In this context “sums” must mean sums paid or payable to third party claimants. No such sum arises in relation to the flood alleviation works. “Legally liable to pay” must obviously involve payment to a third party claimant and not expenses incurred by the insured in carrying out works on his land or paying contractors to do so and the liability must be to pay damages or compensation. “Damages” means “sums which fall to be paid by reason of some breach of duty or obligation.” See Hall Brothers Steamship Co Ltd v Young (1939) 63 Ll Rep 143 at p 145. “Loss or damage to property” is a reference to the property of the third party claimant and not that of the insured.

Mr Crowther relied on the cases of Post Office v Norwich Union Fire Insurance Society [1967] 2 QB 363 and Bradley v Eagle Star Insurance Co Ltd [1989] 1 AC 957 in which the Post Office case was affirmed. Both cases were concerned with claims where the plaintiff was suing the tortfeasor’s insurer direct under the Third Parties (Rights against Insurers) Act, 1930 and involved the question of what had to be established before the insured tortfeasor had a right to sue the insurer. Lord Denning, MR in the Post Office case said…

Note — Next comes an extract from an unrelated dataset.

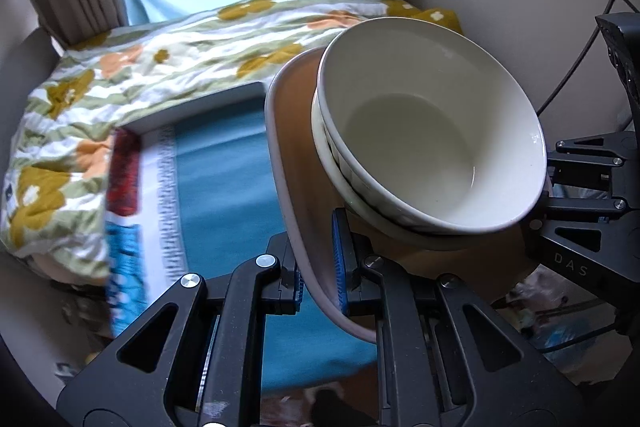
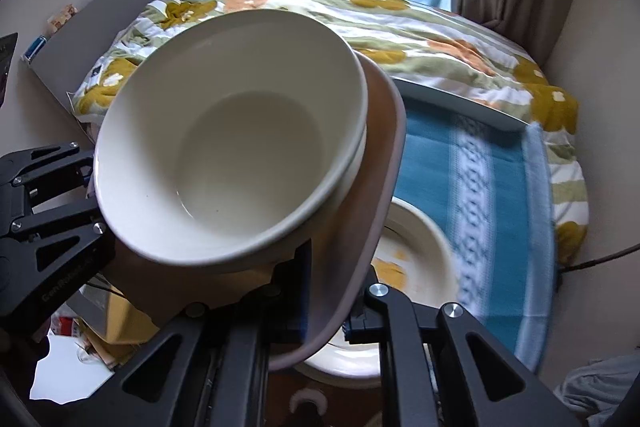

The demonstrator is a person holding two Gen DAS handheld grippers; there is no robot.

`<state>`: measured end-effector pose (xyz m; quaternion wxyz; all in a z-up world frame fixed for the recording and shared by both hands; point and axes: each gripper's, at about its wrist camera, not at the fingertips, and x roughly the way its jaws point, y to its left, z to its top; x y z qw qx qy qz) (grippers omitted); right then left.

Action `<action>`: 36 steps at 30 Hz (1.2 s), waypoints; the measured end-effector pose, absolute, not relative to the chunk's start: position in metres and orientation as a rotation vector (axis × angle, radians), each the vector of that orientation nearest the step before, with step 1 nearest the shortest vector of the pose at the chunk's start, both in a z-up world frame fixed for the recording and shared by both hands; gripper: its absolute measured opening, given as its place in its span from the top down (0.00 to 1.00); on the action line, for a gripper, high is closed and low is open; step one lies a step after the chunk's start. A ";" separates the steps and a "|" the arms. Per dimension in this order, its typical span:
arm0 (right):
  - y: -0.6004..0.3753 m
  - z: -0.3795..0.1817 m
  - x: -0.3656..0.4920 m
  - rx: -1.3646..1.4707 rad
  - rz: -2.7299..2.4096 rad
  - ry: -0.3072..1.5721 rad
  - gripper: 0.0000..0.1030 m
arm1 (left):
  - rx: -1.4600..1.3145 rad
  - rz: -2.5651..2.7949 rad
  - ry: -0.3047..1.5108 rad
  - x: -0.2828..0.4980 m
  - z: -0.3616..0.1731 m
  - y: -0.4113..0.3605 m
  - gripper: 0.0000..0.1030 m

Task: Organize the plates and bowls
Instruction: 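Lift the bowl stack with both grippers and carry it over the plate stack, then lower the bowl stack onto the duck plate and open both grippers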

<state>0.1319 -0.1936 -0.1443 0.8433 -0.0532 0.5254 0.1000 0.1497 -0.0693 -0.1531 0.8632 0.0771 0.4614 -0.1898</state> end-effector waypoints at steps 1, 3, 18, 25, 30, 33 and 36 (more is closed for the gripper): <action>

“…so far as the ‘liability’ of the insured person is concerned, there is no doubt that his liability to the injured person arises at the time of the accident, when negligence and damage coincide. But the ‘rights’ of the insured person against the insurers do not arise at that time. The policy says that ‘the company will indemnify the insured against all sums which the insured shall become legally liable to pay as compensation in respect of loss of or damage to property’. It seems to me that the insured only acquires a right to sue for the money when his liability to the injured person has been established so as to give rise to a right of indemnity. His liability to the injured person must be ascertained and determined to exist, either by judgment of the court or by an award in arbitration or by agreement. Until that is done, the right to an indemnity does not arise. I agree with the statement by Devlin J in West Wake Price & Co v Ching

“…the assured cannot recover anything under the main indemnity clause or make claim against the underwriters until they have been found liable and so sustained a loss…”

This passage was expressly approved in the House of Lords in Bradley’s case. It is subject to the gloss that the insured is entitled to sue for a declaration that the insurer will be liable to indemnify him, if this is disputed, before payment is actually made and the contract can be specifically enforced so that the insurer can be obliged to pay, (unless there is a “Pay to be paid” clause) without the insured actually having to pay first; but the liability to pay a quantified sum must be established. See per Lord Goff of Chieveley Firma C-Trade Ltd v Newcastle Protection and Indemnity Association Ltd [1990] 2 Lloyd’s Rep 191 at p 202…

Mr Crowther also submitted that there is no logical distinction between preventative steps taken by the insured to avoid liability to third parties in the first place, the expense of which obviously, as Mr Griffiths accepted, cannot be recovered under such a policy, or preventative steps to avoid further damage to a third party who has already suffered some damage, but may in the absence of preventive measures suffer more, or to other different third parties who have not yet suffered any damage. Mr Griffiths submitted that it made all the difference that a third party had already suffered some damage. But I am unable to follow the reasoning that is supposed to lead to this conclusion.